One hot summer day proved a bit of a challenge. I ran into a fellow from out of town; he had all the latest gear and must’ve been sweltering in those brand-new waders. I, on the other hand, with my tee shirt and shorts, was not quite so fashionable. He glanced up from tying his fly and immediately let me have it. “Hey buddy, I’m fishing here. Keep those dogs the hell away from me.” I backed off and stood on the bank while pondering my options. I was done fishing, on my way back to the truck, and had to get past him while staying below the high-water mark.
Again he opened up, “You aren’t even s’posed to have dogs on the river, are ya?” I could’ve been polite and told him that I’d wait until he was done and then we’d slink behind him, but by this point he’d pissed me off. “Actually,” I said, “these are FFD dogs; one is a CFD and the other is a FDIT.”
He paused, then asked, “What the hell is an FFD?” I’d piqued his curiosity. “FFD is the Federation of Fish Dogs, a national organization of dog trainers and anglers that train dogs to be excellent fishing companions.” I’m not sure how I came up with that on the fly, but it wasn’t enough to convince the fellow. “You’re full of crap,” he replied. “I’ve never heard of any group like that.”
“It’s relatively new,” I explained. “They formed about five years ago to promote proper fishing etiquette in dogs. Our motto is No dog left behind in the truck. We spend hours training so they won’t be a nuisance on the water. When they’re fully certified, they don’t chase cows or deer or splash through holes—they wait on the bank while you fish and are always steady at the release.”
He paused, then asked, “Really?” I knew I had him. “Yep. The older dog is a Certified Fishing Dog or CFD and the younger one is a Fishing Dog In Training or FDIT. He’s not quite as well-behaved yet.” By this time, the man had completely stopped fishing and was staring at the dogs, still half-wondering if I was jerking his chain. “Hell,” he said, “if you could get them to tell you where the fish are, then you’d have something.”

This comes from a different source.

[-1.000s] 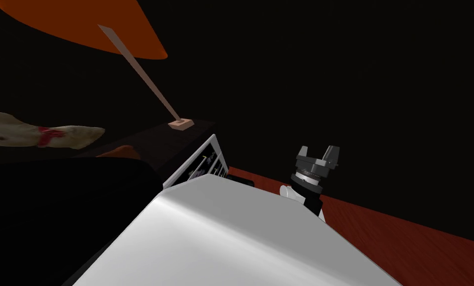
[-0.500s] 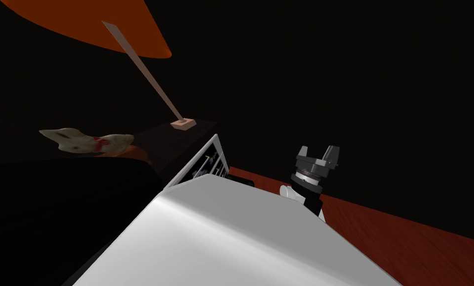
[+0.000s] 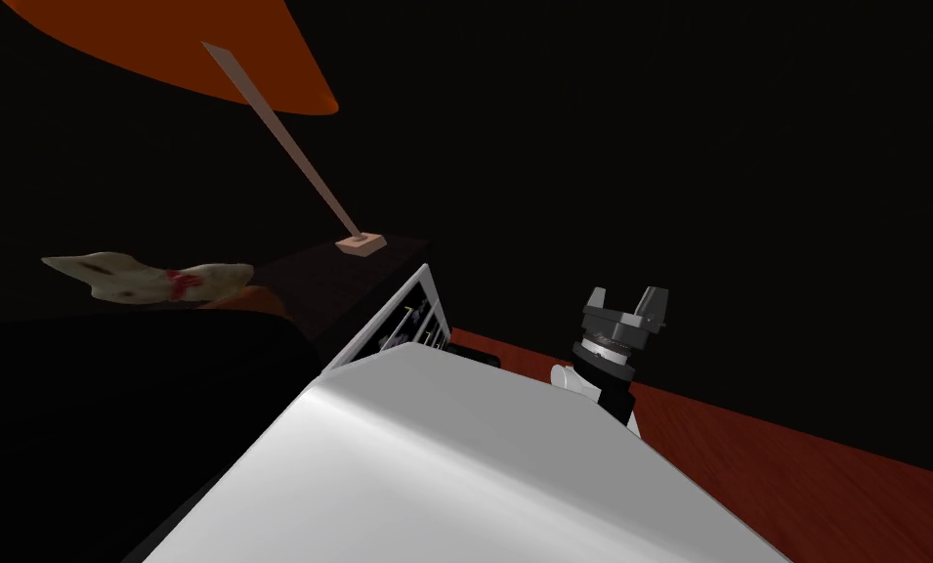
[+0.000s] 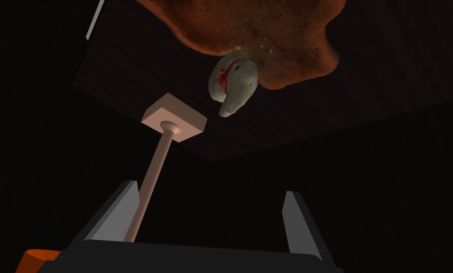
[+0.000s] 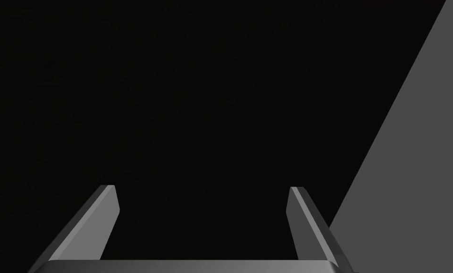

I paused and thought, What the hell. In for a penny...
“Do you want to know if there are fish in that hole?” I asked. “Yeah right,” he shot back. “Don’t try to tell me your dogs can do that.” I suppressed a smirk and said, “I’m training for the BFD and you must have a dog that will point fish in the water to be qualified. I’m pretty sure my older dog has a shot at winning Best Fishing Dog.” Mr. Fancy Waders straightened up and reeled up. “Prove it!” he commanded.
Now, I’ve trained my pointers to stop when they hear the word “Whoa,” which I use to get them to pay attention as well as hold point. My southern friend didn’t know this, so I thought we might have a little fun. The old dog ran up to him, wagged her tail, and stepped toward the water. “Whoa,” I commanded. She stopped and looked intently at the water. Creeping up behind her, I did the same. “Hmm, looks like a whitefish point.”
“How in the hell do you know that?” the man scoffed. Still shooting from the hip, I replied, “See how she’s leaning forward, with all four legs in the water? That’s a whitefish point. Trout points are a lift-and-tuck with the left front leg and a long, straight tail. She ain’t quite as staunch on the whitefish as she is on the trout.” The man eyed me suspiciously. “Bullshit!”
Having fished this hole several times each year for the last 15 years, I knew it as predominately a whitefish run, where a well-placed nymph always has a pretty good chance. I put on a hopper and a small dropper nymph and tossed them upstream. On the third cast a fish took the hopper and I reeled in a small whitefish. Amazed that the thing took the dry, I did my best to keep composure. My companion’s eyes went wide. “Sonofabitch!” he blurted.
“Yeah, I forgot to tell you that when the dog has all four legs in the water, but her tail is pointed up, they normally take the dry,” I added. “I’m guessing there’s a few more in there, but they may be more inclined to a nymph at this point.”
With that, I decided I’d had enough fun at this fellow’s expense. “Well,” I said, “we’ve got to get going, but enjoy the rest of your time here.” He stared at me. “Where do you get one of these dogs?” he asked. I paused a moment, then offered, “They’re pretty rare, but I hear the FFD is going to have a website up soon.” As I made my way up the bank, I wondered if he would ask about fishing dogs during his next visit to the fly shop—and what kind of answers they might give him.